# fiber glass boat leak ????



## deep6in (Feb 18, 2008)

I have a 14ft fiber glass fishing rig that has developed a leak, I have tried to search out the leak, but can't seem to find where the water is coming in at. I belive it is coming in from the hull area of the boat becuase that is the first spot that fills with water. When I turn it over the underside of the boat looks to be in great shape-Is there anything I should be looking for specifically-this is my first fiber glass small craft. 

When I find the leak what would the recommended method of repair be- attempt to fiber glass in the leak or is there any type of other filler I could use????


----------



## john warren (Jan 25, 2005)

you have to find the leak before you can decide how to fix it.
i have had success filling the hull with water and looking for where it leaks out.
odds are unless theres a visible crack or damage the hull isn;t leaking. more likely a threw hull fitting.


----------



## waterfoul (May 18, 2005)

As mentioned... fill the boat with water and wait to see where it leaks out. What kind of drain plug does it have in the transom? The rubber kind with the lever? These have been known to leak after several years of service... I'd start there with my "leak watch"


----------



## deep6in (Feb 18, 2008)

waterfoul said:


> As mentioned... fill the boat with water and wait to see where it leaks out. What kind of drain plug does it have in the transom? The rubber kind with the lever? These have been known to leak after several years of service... I'd start there with my "leak watch"


Ya the rubber kind with the lever is the style I have- I started by replacing the old plug because it was the most obvious/easiest attempt at a fix. I suspected the hull because after a few hours of two guys fishing that is the spot where the water pools up. I'll try the filling up with water try when I get a chance-any recommended material on the fix when I find it??? say its just a minor fitting hole???


----------



## eddiejohn4 (Dec 23, 2005)

deep6in said:


> Ya the rubber kind with the lever is the style I have- I started by replacing the old plug because it was the most obvious/easiest attempt at a fix. I suspected the hull because after a few hours of two guys fishing that is the spot where the water pools up. I'll try the filling up with water try when I get a chance-any recommended material on the fix when I find it??? say its just a minor fitting hole???

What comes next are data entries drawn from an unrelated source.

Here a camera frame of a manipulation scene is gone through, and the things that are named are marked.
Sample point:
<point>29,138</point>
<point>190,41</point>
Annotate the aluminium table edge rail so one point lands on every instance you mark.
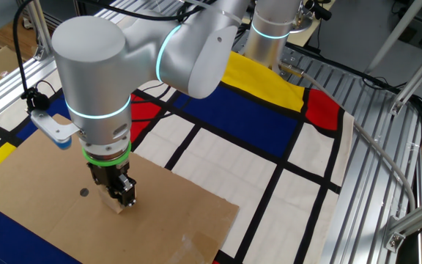
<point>6,91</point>

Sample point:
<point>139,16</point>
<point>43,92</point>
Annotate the pale grey slanted leg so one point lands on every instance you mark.
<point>398,33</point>

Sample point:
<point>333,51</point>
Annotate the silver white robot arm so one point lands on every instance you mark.
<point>141,62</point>

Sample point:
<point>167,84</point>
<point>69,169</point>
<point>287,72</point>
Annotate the colour block patterned cloth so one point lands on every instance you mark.
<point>233,172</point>

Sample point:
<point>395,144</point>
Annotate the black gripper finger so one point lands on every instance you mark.
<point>127,190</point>
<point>103,187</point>

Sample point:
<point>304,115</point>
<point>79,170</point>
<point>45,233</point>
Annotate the black webcam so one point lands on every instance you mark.
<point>317,9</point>

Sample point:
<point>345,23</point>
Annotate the small wooden block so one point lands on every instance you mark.
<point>117,206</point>

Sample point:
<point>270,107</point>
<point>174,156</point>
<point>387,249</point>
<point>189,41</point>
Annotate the dark equipment cabinet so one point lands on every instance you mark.
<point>64,11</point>

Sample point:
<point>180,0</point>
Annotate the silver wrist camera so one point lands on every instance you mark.
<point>53,128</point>

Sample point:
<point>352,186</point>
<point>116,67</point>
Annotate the aluminium frame strut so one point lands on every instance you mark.
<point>39,33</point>
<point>416,218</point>
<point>420,75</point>

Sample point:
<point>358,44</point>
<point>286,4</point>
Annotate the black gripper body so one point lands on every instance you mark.
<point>110,175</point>

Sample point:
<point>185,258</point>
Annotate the brown cardboard sheet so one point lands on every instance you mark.
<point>123,227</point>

depends on just what is leaking. but the way to go is with fiber glass and gel coat. can get matterials at many locations. michigan fiber glass on nine mile in east point is where I get mine.


----------



## yellowbelly80 (Aug 27, 2004)

if your motor bolts in it migt be time to check the caulk


----------



## deep6in (Feb 18, 2008)

yellowbelly80 said:


> if your motor bolts in it migt be time to check the caulk


Ya I notice the transom has some areas that look like they are caulked in- I was wondering if there was any special type of caulk to use when trying to fill in these areas and if I found a slight leak is there any type of caulk I could use for a quick fill/temp repair to end the season out.


----------



## john warren (Jan 25, 2005)

if its calk leaking make sure oyu spend the money on marine grade sealant, a boat dealer will hook you up.
if its a crack in the glass , id use an epoxy resin instead if glass, it will bond much better.


----------



## waterfoul (May 18, 2005)

If you need calk... go with 3M 5200. Best stuff on the market. High bond strength and totally waterproof.


----------



## deep6in (Feb 18, 2008)

Thanks to everyone for the advice. Once I find the time to trace down the leak I'm certain I now have some knowledge to fix it right- the first time.


----------



## Hookineyezz (Sep 11, 2008)

3M 5200 fastcure is great stuff. It will cure underwater. One recommendation. When You are done sealing, put the rest of the tube in the refridgerator. If you dont the next time you try to use it, it will be hard.


----------



## john warren (Jan 25, 2005)

so??/did you find the leak? let us know what it turned out to be.


----------



## Elk5012 (Mar 27, 2008)

My friends boat had an near impossble to find leak also. It ended up being the live well fittings. Check the lines too if you have a live well.


----------